Di sicuro cambia sempre con l’esperienza, è cambiato in adolescenza, è cambiato quando ho iniziato a osservare la realtà attraverso l’arte e con una consapevolezza maggiore del linguaggio dall’accademia in poi. Credo che a cambiare sia la profondità, la capacità di vedere una struttura, i sotto testi, le connessioni tra le cose.

Cosa rappresenta per te il margine?

È lo spazio nel quale opera e osservatore si incontrano, quindi per estensione è lo spazio nel quale le persone si incontrano e si osservano.
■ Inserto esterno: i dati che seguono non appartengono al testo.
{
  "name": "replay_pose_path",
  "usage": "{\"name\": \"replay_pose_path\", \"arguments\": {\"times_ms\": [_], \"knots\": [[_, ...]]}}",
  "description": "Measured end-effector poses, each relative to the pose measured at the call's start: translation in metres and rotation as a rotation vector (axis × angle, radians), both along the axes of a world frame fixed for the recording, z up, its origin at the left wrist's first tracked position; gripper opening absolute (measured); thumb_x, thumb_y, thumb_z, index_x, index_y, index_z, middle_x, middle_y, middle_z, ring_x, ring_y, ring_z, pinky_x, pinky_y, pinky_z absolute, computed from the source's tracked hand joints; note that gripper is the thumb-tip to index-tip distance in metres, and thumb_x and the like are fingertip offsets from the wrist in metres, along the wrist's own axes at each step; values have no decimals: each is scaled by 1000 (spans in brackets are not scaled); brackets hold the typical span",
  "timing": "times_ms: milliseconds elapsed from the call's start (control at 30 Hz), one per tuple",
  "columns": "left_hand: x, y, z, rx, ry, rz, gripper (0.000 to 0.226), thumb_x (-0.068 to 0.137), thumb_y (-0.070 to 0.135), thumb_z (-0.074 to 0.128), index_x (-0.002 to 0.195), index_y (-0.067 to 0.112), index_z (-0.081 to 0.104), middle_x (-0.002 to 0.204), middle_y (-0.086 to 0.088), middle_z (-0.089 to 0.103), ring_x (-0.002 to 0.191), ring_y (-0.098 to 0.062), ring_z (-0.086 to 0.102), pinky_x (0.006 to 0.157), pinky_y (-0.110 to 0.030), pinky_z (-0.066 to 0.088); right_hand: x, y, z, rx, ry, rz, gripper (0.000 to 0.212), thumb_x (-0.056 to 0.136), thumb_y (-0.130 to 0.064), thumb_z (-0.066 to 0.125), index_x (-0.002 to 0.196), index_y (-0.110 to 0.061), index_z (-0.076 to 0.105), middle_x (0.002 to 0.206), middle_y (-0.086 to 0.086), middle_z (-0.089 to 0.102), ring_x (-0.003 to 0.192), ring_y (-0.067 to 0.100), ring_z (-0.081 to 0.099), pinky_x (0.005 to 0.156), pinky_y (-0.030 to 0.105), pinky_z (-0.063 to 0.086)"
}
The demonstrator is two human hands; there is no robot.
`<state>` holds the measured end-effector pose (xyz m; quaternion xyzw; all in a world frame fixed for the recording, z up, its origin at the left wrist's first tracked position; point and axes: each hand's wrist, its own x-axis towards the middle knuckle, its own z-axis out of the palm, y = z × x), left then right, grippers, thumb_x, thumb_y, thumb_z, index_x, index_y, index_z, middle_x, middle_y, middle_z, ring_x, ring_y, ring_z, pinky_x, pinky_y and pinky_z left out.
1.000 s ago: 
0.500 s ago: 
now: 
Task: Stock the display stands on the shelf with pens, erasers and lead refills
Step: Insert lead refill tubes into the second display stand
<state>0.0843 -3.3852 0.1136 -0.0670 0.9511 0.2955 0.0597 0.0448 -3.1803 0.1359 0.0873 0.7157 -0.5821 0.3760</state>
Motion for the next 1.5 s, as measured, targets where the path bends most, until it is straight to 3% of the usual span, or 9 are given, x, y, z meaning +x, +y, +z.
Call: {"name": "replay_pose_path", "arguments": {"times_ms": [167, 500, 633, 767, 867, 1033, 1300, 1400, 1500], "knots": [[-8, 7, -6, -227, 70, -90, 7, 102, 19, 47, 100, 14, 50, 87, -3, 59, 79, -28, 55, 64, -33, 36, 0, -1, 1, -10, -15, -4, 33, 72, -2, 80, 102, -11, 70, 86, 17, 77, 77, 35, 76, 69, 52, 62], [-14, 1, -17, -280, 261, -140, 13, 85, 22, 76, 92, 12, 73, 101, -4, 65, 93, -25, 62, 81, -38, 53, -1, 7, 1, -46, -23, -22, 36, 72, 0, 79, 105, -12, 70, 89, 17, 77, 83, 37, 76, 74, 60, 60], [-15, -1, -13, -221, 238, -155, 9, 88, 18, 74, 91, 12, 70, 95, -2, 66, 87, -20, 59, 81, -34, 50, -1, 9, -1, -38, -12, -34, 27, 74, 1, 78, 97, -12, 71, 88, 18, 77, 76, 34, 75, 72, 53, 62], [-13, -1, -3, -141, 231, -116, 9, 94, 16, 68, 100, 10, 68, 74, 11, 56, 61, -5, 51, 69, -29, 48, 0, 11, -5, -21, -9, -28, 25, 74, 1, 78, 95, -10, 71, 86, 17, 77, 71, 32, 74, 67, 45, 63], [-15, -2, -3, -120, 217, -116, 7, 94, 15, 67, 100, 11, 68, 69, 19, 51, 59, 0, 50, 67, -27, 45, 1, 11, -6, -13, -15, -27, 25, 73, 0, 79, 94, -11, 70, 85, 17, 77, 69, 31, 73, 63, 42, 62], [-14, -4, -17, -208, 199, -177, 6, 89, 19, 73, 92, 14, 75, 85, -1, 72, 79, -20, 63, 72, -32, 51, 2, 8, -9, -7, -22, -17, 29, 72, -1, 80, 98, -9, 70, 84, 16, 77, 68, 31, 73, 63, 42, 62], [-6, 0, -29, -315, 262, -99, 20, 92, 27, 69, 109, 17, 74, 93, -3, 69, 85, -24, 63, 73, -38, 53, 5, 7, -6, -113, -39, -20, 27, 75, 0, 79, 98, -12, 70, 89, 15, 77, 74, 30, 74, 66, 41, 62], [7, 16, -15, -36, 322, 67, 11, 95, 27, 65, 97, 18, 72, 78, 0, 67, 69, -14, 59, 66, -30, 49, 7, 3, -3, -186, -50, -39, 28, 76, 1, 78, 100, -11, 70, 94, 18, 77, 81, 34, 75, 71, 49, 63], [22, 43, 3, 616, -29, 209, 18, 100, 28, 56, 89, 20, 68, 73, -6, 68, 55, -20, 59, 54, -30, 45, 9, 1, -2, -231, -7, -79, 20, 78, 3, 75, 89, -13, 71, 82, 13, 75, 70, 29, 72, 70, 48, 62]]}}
Nel mio lavoro forzo i limiti dei mezzi, della rappresentazione o delle definizioni di opera perché voglio estenderne i margini; è una sorta di feticcio filosofico, ma mi dà modo di esplorare gli aspetti della realtà che mi interessano e di rappresentarli.

Credi si possa, finalmente, ridare dignità all’opera d’arte come oggetto (anche) estetico e non solo portatore di concetti astratti (a volte, estremamente astratti)? La bellezza non è già di per sé un veicolo di riflessione, di sentimento, di unione?

Credo che la dignità di un’opera non dipenda dalla bellezza se intesa in modo classico. Forse la bellezza può essere un veicolo di riflessione solo se messa in discussione, e credo sia impossibile ormai svincolarla da un contenuto o dal concetto di utilità. Non so se ho centrato la domanda ma per me non è l’ambire a quel tipo di bellezza che fa la differenza tra un concetto astratto e no, o tra un lavoro espressivo o meno, la bellezza è una conseguenza del lavoro.